Measurement of the spin of the M87 black hole from its observed twisted light (1904.07923v4)

Abstract: We present the first observational evidence that light propagating near a rotating black hole is twisted in phase and carries orbital angular momentum (OAM). This physical observable allows a direct measurement of the rotation of the black hole. We extracted the OAM spectra from the radio intensity data collected by the Event Horizon Telescope from around the black hole M87* by using wavefront reconstruction and phase recovery techniques and from the visibility amplitude and phase maps. This method is robust and complementary to black-hole shadow circularity analyses. It shows that the M87* rotates clockwise with an estimated rotation parameter $a=0.90\pm0.05$ with $\sim 95\%$ confidence level (c.l.) and inclination $i=17^\circ \pm2^\circ$, equivalent to a magnetic arrested disk with inclination $i=163^\circ\pm2^\circ$. From our analysis we conclude, within a 6 $\sigma$ c.l., that the M87* is rotating.

• The paper demonstrates a novel method using twisted light's orbital angular momentum to accurately measure the M87* black hole spin (a=0.90 ± 0.05).
• It employs advanced wavefront reconstruction of EHT data to extract OAM spectra, providing precise insights into the rotation and inclination (i=17° ± 2°) of M87*.
• The research opens new pathways for integrating OAM-based analyses with traditional techniques to refine black hole models and deepen our understanding of gravitational effects.

Measurement of the Spin of the M87 Black Hole from Its Observed Twisted Light

The paper by F. Tamburini et al. presents a novel approach for measuring the spin of the supermassive black hole M87*, leveraging the twisted nature of light propagating near such an astrophysical object. This paper provides the first empirical observation of electromagnetic waves carrying orbital angular momentum (OAM), extending our toolkit for astrophysical measurements by a significant dimension.

Methodology and Observations

The research capitalizes on data from the Event Horizon Telescope (EHT), renowned for its role in imaging black hole environments. The technique employed involves extracting OAM spectra from radio intensity data using advanced wavefront reconstruction and phase recovery methods. The presence of specific OAM modes in light emitted in the vicinity of a rotating black hole serves as a direct measure of its rotational characteristics, offering an alternative to conventional analyses focusing on black-hole shadow circularity.
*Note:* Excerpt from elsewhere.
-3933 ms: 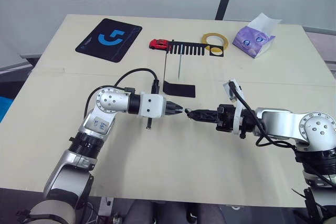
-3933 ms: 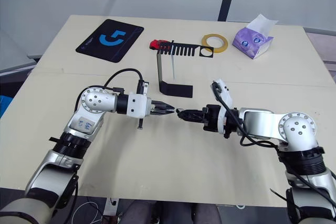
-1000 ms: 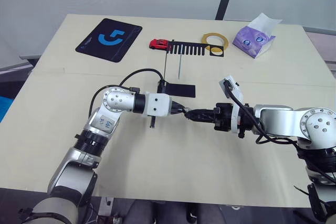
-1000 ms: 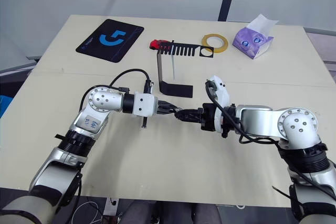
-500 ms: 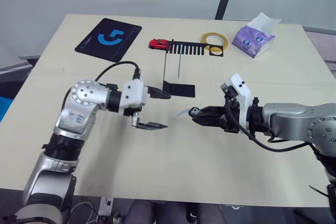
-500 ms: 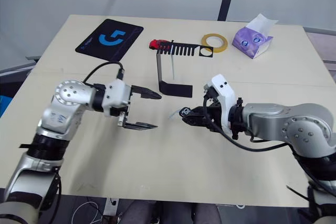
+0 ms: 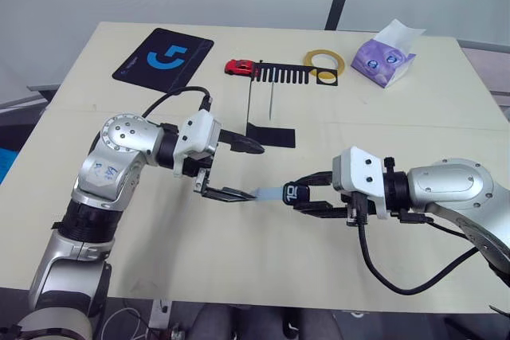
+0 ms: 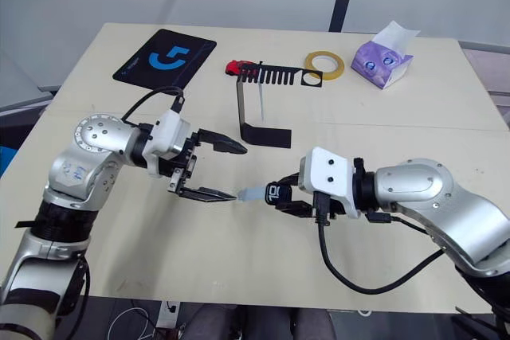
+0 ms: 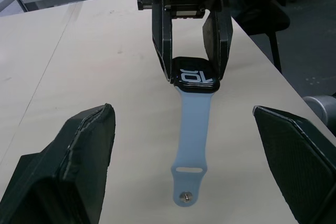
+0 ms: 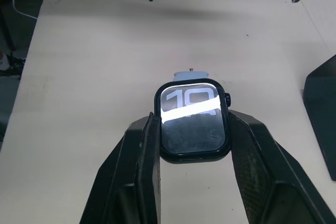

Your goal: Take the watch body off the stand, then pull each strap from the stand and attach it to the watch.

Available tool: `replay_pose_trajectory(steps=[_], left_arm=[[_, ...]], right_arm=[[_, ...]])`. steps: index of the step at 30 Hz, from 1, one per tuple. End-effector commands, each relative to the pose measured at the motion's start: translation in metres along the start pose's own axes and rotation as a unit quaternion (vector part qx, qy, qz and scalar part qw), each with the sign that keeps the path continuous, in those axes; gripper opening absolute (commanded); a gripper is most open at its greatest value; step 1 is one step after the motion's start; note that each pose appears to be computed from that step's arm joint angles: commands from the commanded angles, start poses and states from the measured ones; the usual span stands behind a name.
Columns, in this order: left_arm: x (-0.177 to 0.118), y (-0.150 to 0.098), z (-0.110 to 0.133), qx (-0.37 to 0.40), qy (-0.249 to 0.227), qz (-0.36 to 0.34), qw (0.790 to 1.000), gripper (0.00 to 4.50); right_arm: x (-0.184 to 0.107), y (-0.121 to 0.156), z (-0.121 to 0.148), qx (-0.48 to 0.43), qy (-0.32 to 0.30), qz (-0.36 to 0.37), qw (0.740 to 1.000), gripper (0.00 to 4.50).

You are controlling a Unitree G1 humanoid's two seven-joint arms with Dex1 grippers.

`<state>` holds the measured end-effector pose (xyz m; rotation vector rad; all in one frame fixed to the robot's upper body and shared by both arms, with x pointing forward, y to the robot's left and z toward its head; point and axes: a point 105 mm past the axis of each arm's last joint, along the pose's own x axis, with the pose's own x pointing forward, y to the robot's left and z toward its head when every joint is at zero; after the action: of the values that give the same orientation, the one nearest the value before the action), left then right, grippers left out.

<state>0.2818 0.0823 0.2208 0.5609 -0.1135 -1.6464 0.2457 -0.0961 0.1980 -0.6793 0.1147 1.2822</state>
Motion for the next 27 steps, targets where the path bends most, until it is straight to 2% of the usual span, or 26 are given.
replay_pose_trajectory(steps=[1, 3, 6, 14, 20, 23, 27], left_arm=[[0.000, -0.006, 0.005, 0.011, 0.001, -0.010, 1.000, 4.45], [-0.002, -0.007, 0.003, 0.005, 0.005, -0.007, 1.000, 4.45], [-0.019, -0.012, -0.013, -0.023, 0.033, 0.009, 0.999, 4.45], [-0.077, -0.031, -0.052, -0.097, 0.123, 0.076, 0.985, 4.45], [-0.088, -0.042, -0.056, -0.110, 0.134, 0.110, 0.979, 4.45], [-0.088, -0.049, -0.062, -0.104, 0.147, 0.110, 0.978, 4.45], [-0.086, -0.052, -0.065, -0.098, 0.151, 0.110, 0.977, 4.45]], right_arm=[[-0.003, -0.003, 0.008, -0.015, -0.011, -0.006, 1.000, 1.50], [-0.002, -0.004, 0.008, -0.009, -0.015, -0.008, 1.000, 1.50], [0.005, -0.005, 0.008, 0.003, -0.026, -0.004, 1.000, 1.50], [0.047, -0.011, 0.004, 0.028, -0.059, 0.016, 0.998, 1.50], [0.080, -0.008, -0.039, 0.040, -0.021, 0.034, 0.998, 1.50], [0.083, -0.008, -0.061, 0.036, 0.012, 0.042, 0.998, 1.50], [0.082, -0.014, -0.073, 0.035, 0.026, 0.041, 0.998, 1.50]])
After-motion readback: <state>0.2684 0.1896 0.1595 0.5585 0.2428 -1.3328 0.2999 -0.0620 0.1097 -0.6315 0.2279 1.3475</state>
The results indicate the M87* exhibits a clockwise rotation with a spin parameter $a = 0.90 \pm 0.05$, determined with a confidence level of 95%. This finding is consistent across multiple observation epochs analyzed. Additionally, the inclination of the black hole is measured at $i=17^\circ \pm 2^\circ$, aligning with scenarios suggested by magnetic arrested disk models. The inclination and rotation parameter estimates highlight the potential of integrating OAM-based methods into existing astrophysical observatory frameworks.

Implications and Future Prospects

This paper underscores the influence of general relativity and Kerr spacetime on the behavior of light. The ability to detect OAM in black hole environments opens up new observational dimensions for studying such phenomena. By analyzing the distribution and asymmetry of OAM modes, researchers can deduce critical spin and inclination parameters with notable accuracy.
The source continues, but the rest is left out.